**WHAT YOU WILL DO**
For the entries below, the result should be an exact transcription of the lines from the one with "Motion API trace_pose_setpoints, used" up to and including the one with "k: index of", and only those.

----

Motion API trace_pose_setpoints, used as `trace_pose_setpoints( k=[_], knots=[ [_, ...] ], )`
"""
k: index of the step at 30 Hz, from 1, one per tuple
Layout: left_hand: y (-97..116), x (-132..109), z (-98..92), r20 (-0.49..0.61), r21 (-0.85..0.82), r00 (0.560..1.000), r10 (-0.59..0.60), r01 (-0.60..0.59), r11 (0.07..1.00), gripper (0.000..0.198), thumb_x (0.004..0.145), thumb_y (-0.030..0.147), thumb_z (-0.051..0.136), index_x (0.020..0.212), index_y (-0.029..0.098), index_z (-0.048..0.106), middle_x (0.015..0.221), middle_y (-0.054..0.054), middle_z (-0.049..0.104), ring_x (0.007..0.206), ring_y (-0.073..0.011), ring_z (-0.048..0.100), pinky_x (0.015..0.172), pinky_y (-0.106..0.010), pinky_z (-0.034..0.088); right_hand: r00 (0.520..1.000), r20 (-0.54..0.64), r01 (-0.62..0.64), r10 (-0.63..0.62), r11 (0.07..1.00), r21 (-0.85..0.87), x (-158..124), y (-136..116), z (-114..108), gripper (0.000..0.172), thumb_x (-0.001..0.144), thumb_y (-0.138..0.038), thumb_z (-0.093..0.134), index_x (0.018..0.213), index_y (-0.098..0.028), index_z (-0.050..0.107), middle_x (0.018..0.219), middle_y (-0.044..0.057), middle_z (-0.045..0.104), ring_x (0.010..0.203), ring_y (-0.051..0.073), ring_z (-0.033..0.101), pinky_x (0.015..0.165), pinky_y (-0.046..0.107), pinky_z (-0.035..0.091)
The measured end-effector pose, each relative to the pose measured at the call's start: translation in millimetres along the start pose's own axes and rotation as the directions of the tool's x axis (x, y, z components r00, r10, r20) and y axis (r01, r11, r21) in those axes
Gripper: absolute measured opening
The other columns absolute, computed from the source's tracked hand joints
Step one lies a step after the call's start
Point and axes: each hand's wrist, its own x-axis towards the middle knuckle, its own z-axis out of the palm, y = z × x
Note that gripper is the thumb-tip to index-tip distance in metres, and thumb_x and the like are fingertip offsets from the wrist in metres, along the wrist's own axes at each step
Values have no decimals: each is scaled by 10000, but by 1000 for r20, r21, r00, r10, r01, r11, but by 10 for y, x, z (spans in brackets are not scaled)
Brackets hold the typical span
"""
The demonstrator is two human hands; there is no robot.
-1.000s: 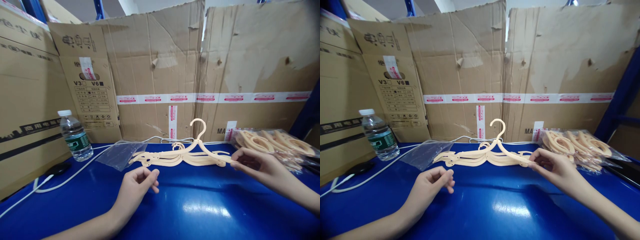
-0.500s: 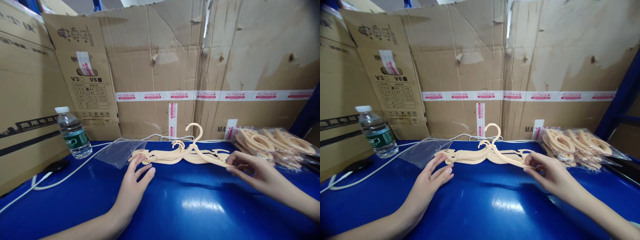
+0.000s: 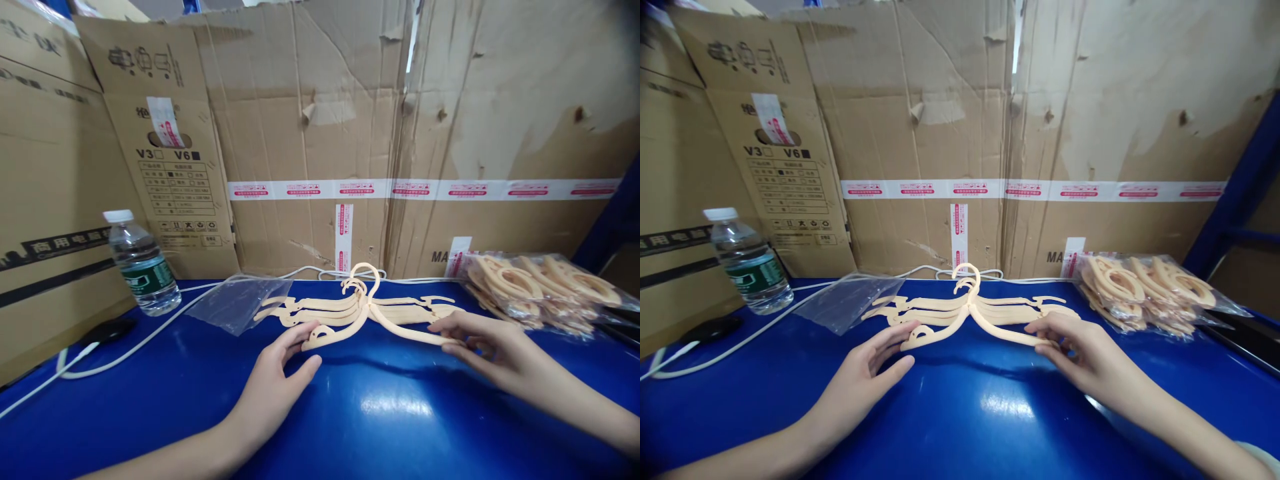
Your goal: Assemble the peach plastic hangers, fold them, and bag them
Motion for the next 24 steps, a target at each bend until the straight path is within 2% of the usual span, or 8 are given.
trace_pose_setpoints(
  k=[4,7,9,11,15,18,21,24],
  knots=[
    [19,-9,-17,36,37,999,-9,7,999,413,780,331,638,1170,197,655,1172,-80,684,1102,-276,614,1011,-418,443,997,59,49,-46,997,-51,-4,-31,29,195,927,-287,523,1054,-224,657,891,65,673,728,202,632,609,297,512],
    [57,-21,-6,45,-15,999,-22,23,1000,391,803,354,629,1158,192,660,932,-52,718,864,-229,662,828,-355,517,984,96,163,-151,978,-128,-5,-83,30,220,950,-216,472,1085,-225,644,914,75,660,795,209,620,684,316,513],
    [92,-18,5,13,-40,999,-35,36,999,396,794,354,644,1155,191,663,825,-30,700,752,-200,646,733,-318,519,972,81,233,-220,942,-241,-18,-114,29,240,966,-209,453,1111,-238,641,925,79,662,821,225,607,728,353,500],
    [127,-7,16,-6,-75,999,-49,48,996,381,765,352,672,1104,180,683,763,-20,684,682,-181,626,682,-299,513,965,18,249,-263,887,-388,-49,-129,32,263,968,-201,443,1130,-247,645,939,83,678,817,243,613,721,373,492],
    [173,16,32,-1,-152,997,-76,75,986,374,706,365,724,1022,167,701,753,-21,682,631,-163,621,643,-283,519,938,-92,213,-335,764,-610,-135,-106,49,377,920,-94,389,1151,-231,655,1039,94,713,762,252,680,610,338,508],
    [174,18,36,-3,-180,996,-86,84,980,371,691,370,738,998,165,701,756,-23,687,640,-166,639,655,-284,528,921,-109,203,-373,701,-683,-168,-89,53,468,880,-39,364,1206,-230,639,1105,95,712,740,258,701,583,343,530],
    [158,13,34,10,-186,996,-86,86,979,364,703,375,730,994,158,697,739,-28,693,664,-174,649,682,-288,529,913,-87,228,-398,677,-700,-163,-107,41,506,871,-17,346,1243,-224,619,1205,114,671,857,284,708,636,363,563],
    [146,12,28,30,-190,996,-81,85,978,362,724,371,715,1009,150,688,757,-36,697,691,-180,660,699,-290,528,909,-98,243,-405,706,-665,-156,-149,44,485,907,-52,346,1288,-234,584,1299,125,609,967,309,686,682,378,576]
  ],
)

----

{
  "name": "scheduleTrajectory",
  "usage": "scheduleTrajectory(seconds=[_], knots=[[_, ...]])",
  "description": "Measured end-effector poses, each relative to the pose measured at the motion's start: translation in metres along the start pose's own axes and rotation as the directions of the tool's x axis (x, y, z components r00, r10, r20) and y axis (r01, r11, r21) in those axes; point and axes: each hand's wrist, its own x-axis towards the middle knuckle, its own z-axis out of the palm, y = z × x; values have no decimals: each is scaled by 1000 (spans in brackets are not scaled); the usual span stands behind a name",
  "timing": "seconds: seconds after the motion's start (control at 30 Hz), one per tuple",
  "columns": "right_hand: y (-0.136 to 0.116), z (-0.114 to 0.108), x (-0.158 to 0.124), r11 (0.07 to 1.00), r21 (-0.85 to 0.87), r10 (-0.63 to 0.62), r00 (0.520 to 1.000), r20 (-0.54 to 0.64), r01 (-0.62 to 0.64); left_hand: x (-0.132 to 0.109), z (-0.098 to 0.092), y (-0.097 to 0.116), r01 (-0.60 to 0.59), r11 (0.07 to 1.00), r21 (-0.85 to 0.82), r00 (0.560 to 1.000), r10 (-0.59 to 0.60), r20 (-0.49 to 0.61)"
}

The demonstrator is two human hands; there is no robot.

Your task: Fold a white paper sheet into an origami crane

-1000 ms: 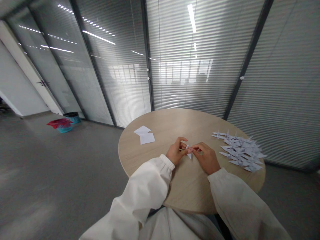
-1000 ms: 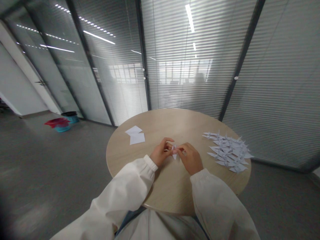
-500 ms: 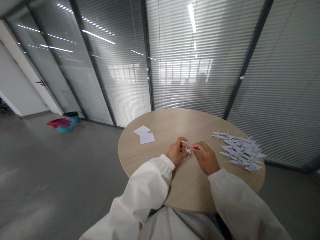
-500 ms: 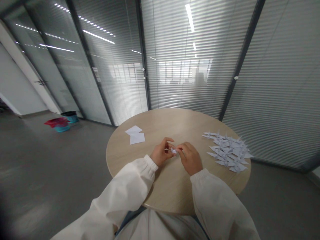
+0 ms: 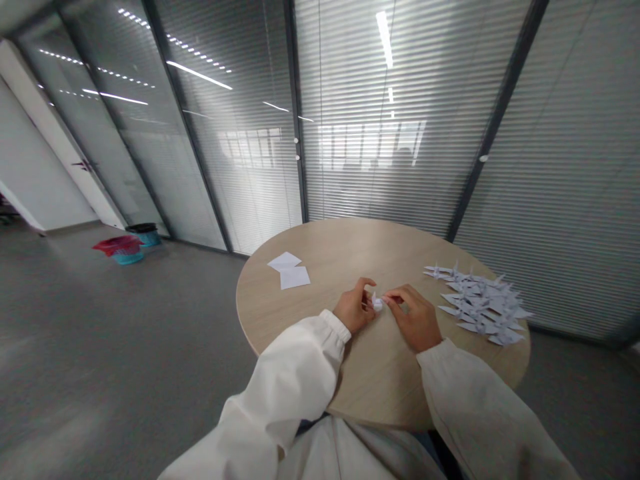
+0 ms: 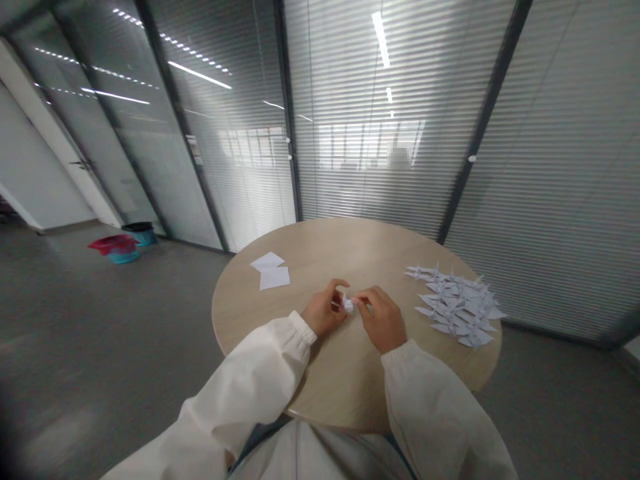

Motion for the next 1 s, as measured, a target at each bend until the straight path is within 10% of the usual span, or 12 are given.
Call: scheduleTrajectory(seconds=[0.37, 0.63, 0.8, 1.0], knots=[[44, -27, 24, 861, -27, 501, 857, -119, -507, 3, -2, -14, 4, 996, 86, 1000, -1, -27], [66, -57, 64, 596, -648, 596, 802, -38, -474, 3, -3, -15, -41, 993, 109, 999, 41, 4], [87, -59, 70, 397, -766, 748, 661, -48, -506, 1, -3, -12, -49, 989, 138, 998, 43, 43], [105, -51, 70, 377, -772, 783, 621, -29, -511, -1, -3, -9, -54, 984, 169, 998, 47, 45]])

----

**THE COMPLETED TASK**
Motion API trace_pose_setpoints, used as `trace_pose_setpoints( k=[_], knots=[ [_, ...] ], )`
"""
k: index of the step at 30 Hz, from 1, one per tuple

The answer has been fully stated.